Chegou-se a esse momento de forma gradual. Quando iniciou a guerra, em 24 de fevereiro, Putin incluiu no seu famoso discurso a ameaça de que intervenções estrangeiras no rumo das coisas levariam a consequências inauditas na história de quem se envolvesse.

Cinco dias antes havia feito um grande teste de armas estratégicas e, quatro dias depois, colocou suas forças nucleares em alerta. De lá para cá, ele e autoridades de seu governo falaram diversas vezes acerca da possibilidade de usar a bomba —observadores externos temem inclusive o uso tático, contra a Ucrânia, do armamento.

Inicialmente, as ameaças deram certo. Na realidade, o Ocidente todo via a Ucrânia como perdida no começo da invasão, tanto que os EUA ofereceram abrigo ao governo de Volodimir Zelenski. Os erros russos e a resistência ucraniana transformaram o conformismo tático de ver Kiev voltar à esfera russa numa oportunidade estratégica de enfraquecer mais Moscou, às voltas com os limites de seu discurso intimidatório.

Antes disso, contudo, Biden e aliados ocidentais insistiram reiteradamente em que não participariam da guerra, citando os riscos mais apocalípticos, mas no segundo dia do conflito já havia uma engrenagem de ajuda militar em curso. Ela já superou os US$ 7 bilhões, quase o dobro do orçamento de defesa anual de Kiev, US$ 3,7 bilhões só dos EUA.

Mesmo ela rodou devagar, com diversas travas colocadas por parceiros europeus temerosos da reação de Moscou, notadamente a Alemanha tão dependente energeticamente de Putin. Mas mesmo os EUA contiveram impulsos dos membros mais nervosos da Otan, como a Polônia, vetando a transferência de caças a Kiev.

Havia a esperança também de que as duras sanções econômicas demovessem o Kremlin. Isso pode vir a acontecer a longo prazo, com o qual o Ocidente parece apostar, mas até agora não se mostrou em campo.

Com a nova lei, Biden poderá se quiser transferir até US$ 20,4 bilhões em equipamento militar americano para os ucranianos sem restrições formais vigentes, como a exigência de serem armas sem uso e com garantia de pagamento em caso de destruição ou danos.

O governo não definiu nada disso, mas analistas dizem que estarão à disposição dos ucranianos tanques pesados M1-A2 Abrams, caças F-16, sistemas antiaéreos Patriot, entre outras armas que elevariam a Ucrânia ao status de uma pequena potência militar. Como tudo isso precisa incluir treinamentos que duram meses, é mais uma sugestão de que o Ocidente se prepara para uma longa guerra.

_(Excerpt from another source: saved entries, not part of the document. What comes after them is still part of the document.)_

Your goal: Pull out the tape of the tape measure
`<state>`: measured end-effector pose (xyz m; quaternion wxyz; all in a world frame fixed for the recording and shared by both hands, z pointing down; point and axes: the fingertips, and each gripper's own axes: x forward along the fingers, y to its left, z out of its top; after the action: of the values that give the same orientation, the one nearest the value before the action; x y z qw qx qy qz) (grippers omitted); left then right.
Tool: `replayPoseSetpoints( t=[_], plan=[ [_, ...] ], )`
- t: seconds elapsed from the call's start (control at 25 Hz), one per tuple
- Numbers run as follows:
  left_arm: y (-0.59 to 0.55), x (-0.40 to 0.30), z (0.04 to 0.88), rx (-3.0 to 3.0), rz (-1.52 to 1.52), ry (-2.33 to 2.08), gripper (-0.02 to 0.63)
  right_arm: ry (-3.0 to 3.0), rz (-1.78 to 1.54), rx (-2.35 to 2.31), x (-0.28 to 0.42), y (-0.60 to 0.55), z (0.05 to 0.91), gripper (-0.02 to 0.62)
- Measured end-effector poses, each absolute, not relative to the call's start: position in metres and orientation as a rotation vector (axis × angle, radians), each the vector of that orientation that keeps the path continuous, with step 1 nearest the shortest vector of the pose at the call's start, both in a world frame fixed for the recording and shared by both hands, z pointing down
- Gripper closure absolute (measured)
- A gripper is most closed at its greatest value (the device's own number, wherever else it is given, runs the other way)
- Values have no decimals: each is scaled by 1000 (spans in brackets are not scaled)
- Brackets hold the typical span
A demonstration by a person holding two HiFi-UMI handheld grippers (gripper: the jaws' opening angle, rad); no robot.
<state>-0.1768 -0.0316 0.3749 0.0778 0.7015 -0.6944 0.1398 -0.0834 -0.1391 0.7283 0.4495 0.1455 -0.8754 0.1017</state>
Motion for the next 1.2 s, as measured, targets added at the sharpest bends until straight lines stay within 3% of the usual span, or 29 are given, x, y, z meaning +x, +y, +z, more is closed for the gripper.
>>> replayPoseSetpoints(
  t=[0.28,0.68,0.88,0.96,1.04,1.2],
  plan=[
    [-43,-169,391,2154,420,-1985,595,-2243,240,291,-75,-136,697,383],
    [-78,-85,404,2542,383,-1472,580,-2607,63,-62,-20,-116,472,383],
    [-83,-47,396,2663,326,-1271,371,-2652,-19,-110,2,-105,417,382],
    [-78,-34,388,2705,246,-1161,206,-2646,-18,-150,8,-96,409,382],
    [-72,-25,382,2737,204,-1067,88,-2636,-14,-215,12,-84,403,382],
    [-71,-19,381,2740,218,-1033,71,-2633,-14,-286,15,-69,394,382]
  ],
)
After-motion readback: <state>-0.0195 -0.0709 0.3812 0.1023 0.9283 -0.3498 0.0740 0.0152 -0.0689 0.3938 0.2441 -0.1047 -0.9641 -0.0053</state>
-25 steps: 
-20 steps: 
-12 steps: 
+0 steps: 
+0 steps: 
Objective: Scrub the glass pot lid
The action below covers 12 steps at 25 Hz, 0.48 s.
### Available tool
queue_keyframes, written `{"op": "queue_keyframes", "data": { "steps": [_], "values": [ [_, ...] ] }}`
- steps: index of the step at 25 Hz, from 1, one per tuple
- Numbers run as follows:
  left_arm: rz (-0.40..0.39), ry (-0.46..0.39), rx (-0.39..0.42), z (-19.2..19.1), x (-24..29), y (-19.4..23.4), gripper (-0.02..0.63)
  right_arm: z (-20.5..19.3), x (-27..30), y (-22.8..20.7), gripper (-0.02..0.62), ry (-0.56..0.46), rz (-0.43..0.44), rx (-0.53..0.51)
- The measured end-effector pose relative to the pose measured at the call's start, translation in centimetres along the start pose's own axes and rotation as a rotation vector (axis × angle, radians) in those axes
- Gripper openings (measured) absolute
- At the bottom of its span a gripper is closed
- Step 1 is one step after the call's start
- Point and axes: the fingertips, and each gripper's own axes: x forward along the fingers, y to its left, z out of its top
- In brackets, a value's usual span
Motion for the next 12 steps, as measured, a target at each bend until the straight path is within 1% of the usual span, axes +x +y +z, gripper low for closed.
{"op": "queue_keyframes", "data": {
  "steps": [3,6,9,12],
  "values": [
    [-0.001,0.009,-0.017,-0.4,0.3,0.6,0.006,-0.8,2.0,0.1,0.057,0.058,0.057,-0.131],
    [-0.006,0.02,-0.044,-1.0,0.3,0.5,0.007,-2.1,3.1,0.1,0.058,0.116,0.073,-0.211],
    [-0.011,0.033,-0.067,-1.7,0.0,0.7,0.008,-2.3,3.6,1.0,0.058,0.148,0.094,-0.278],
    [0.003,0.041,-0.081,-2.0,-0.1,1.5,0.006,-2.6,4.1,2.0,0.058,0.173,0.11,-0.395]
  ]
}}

Claro, são planos algo virtuais a essa altura, até porque Biden precisa definir o que irá transferir, e isso demoraria 60 dias de burocracias para começar. Ou seja, é uma janela para Putin usar, seja ou não essa a intenção americana.

Tudo aponta para uma tentativa de resolução do conflito, já insinuada na batalha pelo Donbass (leste russófono da Ucrânia), que está progredindo de forma lenta. Os russos estão tendo ganhos, mas nenhum foi decisivo até aqui. Por tudo indicado, a conquista do leste e do sul ucranianos, com ou sem a faixa que inclui Odessa, já seria vendido como vitória por Putin.

A questão é que, segundo um analista político próximo do Kremlin disse à Folha, cresce em Moscou uma insatisfação nas Forças Armadas, que querem escalar a guerra, talvez com uma mobilização nacional não prevista no atual formato de "operação militar especial". O secretário de Defesa britânico, Ben Wallace, disse que isso pode acontecer no 9 de maio, dia da vitória russa sobre os nazistas.

Os erros da fase inicial da guerra russa parecem superados, mas há dúvidas entre especialistas acerca da alocação de recursos para conquistar o leste e o sul.

Para complicar, os sinais do espraiamento já são claros, como os ataques pontuais a instalações na Rússia e a instabilidade na região russa da Transdnístria, na Moldova, mostram.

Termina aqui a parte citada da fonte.